══ Extracted information ══

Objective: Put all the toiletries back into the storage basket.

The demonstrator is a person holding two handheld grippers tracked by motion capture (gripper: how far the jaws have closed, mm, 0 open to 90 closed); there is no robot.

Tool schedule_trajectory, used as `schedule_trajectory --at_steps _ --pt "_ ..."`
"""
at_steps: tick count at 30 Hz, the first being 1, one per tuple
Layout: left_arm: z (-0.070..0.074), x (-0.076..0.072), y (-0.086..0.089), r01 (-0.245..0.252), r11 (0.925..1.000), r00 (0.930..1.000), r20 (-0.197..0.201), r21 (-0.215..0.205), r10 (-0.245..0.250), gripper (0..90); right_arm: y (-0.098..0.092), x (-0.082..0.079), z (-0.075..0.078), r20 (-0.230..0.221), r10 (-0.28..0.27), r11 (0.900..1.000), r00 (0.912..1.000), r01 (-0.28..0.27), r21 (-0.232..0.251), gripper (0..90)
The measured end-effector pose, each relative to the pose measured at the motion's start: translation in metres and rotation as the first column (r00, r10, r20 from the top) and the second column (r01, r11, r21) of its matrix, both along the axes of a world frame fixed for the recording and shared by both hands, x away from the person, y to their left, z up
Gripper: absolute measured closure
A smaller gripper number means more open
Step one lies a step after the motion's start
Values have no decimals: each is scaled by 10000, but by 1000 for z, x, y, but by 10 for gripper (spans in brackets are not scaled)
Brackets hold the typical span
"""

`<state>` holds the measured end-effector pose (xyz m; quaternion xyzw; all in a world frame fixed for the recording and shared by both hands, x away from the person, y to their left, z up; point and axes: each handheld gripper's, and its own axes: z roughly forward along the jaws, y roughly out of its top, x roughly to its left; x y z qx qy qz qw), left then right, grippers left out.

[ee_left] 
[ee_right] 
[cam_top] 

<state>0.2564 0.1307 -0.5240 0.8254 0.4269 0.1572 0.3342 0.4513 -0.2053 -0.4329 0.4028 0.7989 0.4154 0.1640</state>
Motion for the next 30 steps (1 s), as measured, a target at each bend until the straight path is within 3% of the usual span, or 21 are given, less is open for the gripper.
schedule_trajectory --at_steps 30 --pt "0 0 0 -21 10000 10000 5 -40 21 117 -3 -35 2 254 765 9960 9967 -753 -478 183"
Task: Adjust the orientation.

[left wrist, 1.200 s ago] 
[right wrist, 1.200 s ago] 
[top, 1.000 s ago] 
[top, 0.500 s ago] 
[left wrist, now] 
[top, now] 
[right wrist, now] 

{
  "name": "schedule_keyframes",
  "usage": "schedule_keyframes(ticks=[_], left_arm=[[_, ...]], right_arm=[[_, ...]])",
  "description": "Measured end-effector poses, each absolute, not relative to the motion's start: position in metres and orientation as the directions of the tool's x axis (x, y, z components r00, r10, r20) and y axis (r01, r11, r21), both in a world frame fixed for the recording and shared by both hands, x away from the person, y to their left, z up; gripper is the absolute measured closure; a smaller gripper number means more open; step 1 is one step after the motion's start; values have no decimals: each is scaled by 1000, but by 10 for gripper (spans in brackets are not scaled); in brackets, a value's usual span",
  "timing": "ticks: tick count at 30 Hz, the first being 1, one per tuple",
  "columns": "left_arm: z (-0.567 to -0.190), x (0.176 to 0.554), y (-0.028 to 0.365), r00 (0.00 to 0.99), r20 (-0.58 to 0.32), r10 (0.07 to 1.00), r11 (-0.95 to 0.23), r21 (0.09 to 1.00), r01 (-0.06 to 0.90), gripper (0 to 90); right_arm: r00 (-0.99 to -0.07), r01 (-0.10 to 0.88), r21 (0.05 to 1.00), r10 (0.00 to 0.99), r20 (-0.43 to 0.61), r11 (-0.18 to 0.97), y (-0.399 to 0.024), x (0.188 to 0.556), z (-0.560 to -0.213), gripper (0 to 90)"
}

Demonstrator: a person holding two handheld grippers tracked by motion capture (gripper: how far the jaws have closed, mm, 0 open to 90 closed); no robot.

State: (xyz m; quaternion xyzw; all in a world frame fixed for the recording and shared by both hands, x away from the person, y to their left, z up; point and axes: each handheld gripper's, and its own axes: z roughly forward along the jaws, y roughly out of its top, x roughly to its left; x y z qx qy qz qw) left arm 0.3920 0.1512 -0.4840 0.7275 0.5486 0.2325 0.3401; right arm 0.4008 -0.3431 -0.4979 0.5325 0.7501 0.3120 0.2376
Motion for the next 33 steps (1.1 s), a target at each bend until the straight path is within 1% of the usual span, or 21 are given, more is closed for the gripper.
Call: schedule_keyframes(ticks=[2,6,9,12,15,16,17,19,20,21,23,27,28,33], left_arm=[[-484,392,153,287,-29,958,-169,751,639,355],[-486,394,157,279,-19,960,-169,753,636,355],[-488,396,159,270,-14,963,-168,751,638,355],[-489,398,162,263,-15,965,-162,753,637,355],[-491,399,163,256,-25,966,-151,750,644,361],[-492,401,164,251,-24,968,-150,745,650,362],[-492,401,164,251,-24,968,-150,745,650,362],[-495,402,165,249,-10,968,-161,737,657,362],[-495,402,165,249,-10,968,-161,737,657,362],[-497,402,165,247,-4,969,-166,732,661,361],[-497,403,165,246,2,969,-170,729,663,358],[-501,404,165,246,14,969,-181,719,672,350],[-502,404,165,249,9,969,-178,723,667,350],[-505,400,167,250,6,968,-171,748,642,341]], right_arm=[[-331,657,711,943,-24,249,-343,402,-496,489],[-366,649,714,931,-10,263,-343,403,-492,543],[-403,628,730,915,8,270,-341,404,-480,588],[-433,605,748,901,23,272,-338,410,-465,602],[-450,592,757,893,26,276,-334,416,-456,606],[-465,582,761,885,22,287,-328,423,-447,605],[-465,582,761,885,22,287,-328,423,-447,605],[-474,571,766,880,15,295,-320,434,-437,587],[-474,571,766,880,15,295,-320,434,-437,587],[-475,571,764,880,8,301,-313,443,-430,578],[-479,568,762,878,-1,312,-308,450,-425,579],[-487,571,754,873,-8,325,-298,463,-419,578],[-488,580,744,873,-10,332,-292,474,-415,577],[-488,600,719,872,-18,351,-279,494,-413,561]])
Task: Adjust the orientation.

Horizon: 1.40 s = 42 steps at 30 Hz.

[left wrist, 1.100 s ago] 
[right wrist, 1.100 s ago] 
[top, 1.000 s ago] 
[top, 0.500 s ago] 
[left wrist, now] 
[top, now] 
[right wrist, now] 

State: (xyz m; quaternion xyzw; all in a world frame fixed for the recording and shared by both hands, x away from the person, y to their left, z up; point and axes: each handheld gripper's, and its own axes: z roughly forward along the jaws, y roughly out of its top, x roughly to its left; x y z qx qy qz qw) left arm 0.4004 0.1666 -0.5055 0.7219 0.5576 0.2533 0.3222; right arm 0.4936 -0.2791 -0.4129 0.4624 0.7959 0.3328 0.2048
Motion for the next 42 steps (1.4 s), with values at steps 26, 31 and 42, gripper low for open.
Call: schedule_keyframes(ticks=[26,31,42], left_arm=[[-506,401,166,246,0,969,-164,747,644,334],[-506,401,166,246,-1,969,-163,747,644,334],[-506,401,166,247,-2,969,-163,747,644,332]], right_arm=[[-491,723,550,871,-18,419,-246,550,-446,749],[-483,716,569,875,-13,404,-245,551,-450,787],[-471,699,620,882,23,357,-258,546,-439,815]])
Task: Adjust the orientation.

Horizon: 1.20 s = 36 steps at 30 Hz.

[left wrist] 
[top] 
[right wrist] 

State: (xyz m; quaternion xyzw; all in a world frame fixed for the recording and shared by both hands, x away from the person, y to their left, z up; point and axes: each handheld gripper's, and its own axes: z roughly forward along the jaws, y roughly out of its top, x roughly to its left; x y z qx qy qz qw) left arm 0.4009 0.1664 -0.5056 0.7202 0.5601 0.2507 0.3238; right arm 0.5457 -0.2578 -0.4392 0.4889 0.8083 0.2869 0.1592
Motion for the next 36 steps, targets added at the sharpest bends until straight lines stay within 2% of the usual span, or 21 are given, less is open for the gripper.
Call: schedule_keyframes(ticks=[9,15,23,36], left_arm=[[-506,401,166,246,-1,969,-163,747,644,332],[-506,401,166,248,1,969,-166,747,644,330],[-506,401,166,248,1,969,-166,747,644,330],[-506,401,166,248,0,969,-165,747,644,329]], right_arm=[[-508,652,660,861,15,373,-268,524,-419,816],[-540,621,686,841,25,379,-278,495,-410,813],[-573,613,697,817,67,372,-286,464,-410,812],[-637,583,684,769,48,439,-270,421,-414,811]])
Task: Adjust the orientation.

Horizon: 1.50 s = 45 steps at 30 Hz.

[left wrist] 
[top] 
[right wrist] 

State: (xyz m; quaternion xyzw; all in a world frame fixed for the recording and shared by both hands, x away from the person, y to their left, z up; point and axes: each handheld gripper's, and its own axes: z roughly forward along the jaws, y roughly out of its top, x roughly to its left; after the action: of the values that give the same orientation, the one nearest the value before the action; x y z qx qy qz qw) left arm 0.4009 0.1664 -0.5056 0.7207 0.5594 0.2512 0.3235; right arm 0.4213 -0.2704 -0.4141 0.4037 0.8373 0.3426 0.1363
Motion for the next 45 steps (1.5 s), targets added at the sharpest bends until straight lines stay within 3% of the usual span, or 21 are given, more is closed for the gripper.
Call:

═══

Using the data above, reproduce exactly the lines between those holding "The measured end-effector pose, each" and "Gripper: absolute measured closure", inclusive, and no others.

#### Result:
The measured end-effector pose, each relative to the pose measured at the motion's start: translation in metres and rotation as the first column (r00, r10, r20 from the top) and the second column (r01, r11, r21) of its matrix, both along the axes of a world frame fixed for the recording and shared by both hands, x away from the person, y to their left, z up
Gripper: absolute measured closure

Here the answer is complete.